私はサムスンを40~50代だと勝手に思ってたのですが、実は37歳でした・・・。37歳にしては派手なイメージは全くなく落ち着いてるな~。

マイクロフィルム(まあ1970年という設定だから調べる方法は限られてますよね)でエロイーズの家族を調べたり、新聞記者になりすまし取材という形で関係者から聞き出したり、探偵というより地味な調査員って感じです。生臭い修羅場もないし探偵が死体に遭遇しないし、ましてや色気ある女性が登場しない代わりに子どもが登場。

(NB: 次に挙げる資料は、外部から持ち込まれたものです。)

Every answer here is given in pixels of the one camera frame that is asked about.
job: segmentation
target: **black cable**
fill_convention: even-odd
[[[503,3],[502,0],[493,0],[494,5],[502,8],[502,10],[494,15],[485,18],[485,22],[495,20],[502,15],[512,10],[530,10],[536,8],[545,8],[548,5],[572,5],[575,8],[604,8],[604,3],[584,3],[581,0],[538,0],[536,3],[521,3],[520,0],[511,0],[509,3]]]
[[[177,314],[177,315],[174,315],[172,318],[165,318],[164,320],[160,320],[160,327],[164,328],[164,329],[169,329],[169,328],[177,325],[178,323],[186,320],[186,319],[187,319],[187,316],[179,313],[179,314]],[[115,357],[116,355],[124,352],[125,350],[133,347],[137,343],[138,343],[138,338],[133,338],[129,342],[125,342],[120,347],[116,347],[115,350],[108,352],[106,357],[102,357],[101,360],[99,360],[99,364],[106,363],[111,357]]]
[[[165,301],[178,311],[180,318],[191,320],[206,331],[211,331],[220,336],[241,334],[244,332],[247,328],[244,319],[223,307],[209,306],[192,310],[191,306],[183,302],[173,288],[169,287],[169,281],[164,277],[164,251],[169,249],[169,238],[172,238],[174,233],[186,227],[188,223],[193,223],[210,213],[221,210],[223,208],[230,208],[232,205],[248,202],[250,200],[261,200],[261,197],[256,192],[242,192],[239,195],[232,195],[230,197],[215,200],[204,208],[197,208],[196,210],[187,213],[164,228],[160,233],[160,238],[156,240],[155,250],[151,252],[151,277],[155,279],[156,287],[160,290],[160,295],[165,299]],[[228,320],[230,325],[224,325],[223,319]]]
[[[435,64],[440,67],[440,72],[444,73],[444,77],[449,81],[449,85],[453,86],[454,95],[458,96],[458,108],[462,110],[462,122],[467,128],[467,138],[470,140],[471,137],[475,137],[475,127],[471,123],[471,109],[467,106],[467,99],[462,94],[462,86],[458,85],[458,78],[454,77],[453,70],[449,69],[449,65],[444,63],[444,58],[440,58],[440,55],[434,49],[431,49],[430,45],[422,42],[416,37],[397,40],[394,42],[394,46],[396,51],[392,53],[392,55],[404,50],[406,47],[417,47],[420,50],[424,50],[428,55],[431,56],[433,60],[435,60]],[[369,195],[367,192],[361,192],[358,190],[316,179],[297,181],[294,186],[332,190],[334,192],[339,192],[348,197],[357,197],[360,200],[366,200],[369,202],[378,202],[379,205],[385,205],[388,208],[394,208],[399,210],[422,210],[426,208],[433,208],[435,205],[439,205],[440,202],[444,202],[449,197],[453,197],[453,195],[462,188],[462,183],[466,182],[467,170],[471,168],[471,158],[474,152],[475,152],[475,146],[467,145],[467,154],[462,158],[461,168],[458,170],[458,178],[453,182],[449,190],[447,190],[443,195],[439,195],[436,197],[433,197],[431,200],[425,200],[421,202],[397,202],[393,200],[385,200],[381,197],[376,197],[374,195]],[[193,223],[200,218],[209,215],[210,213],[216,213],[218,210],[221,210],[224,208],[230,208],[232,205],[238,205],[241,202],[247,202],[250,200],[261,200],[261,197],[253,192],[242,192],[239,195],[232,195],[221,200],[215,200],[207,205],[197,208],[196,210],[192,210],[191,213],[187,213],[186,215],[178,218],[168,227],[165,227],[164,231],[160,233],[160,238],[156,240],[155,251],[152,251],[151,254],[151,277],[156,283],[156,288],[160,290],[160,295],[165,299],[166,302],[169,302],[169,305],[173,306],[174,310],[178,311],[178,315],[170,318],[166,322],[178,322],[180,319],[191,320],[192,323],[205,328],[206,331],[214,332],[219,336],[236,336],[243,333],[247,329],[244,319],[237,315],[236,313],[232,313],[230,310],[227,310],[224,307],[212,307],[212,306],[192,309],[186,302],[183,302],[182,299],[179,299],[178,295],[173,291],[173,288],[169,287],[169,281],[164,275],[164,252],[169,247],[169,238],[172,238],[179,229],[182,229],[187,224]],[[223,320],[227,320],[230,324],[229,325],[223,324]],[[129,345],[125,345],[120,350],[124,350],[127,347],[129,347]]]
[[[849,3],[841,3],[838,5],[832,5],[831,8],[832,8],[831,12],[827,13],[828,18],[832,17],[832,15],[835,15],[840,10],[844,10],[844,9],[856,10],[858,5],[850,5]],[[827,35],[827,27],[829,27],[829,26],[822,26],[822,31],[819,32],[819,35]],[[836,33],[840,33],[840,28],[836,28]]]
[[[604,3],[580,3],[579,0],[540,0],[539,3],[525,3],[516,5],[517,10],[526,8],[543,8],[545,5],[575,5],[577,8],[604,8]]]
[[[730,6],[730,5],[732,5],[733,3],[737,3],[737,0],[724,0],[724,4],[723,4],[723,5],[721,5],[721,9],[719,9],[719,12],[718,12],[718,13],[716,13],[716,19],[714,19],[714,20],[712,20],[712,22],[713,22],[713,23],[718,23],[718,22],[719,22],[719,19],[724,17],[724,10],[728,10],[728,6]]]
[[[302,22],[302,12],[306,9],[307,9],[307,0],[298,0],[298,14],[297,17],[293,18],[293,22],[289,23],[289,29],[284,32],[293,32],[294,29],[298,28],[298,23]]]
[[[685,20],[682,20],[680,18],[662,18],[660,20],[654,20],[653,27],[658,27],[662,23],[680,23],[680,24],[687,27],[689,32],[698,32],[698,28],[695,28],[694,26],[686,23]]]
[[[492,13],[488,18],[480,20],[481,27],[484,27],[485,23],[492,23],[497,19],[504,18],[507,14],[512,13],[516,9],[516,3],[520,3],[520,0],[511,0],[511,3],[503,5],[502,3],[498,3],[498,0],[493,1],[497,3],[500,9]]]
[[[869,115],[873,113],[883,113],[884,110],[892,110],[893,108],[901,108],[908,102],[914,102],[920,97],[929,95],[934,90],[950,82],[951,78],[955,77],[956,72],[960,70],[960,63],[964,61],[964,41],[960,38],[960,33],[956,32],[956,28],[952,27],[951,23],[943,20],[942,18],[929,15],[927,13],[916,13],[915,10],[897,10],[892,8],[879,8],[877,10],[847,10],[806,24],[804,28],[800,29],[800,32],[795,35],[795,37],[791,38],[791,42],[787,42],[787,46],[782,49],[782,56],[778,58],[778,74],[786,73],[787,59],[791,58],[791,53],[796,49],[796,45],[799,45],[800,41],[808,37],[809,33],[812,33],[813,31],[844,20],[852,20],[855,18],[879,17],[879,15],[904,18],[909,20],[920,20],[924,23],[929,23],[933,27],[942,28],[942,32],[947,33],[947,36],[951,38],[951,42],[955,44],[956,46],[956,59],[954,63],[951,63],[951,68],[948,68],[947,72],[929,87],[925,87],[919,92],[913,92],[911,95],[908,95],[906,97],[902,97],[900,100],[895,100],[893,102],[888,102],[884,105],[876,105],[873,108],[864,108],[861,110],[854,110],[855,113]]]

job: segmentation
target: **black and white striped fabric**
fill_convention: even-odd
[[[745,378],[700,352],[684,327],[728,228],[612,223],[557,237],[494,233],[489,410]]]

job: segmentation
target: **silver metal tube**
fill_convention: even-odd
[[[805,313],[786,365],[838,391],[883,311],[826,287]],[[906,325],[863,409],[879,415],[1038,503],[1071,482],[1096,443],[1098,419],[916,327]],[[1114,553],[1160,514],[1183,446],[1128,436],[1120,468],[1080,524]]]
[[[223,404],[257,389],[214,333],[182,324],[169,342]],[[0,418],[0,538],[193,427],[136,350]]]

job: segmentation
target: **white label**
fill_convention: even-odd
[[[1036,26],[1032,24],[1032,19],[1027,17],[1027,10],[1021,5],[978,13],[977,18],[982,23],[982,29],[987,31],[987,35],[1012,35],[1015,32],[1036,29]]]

不法侵入をしてもそこに自分の物を置き忘れ物をしてしまう。大事な書類を置いてる自分のオフィスに不法侵入されるという警戒心が全くない。カバーのあらすじには暴力を憎む心優しき知性派探偵とあるのですが、えっ、知性派??この『A型の女』ではかなりのうっかりさんの印象が・・・。
かと思えば嘘をつかれることは大嫌いで、嘘をつかれたことを証明しようとするサムスン。意外と頑固で正義感が強いんです。

最後は一気に展開が早くなるのですが、ハードボイルド独特のクサさはないし安心して読めるという探偵モノかな。←だからネオハードボイルドの代表的作家の1人と言われてるのか。
私立探偵サムスンシリーズだけでなく、このシリーズの登場人物から生まれた別シリーズもあるようで、そちらも読んでみたいところ。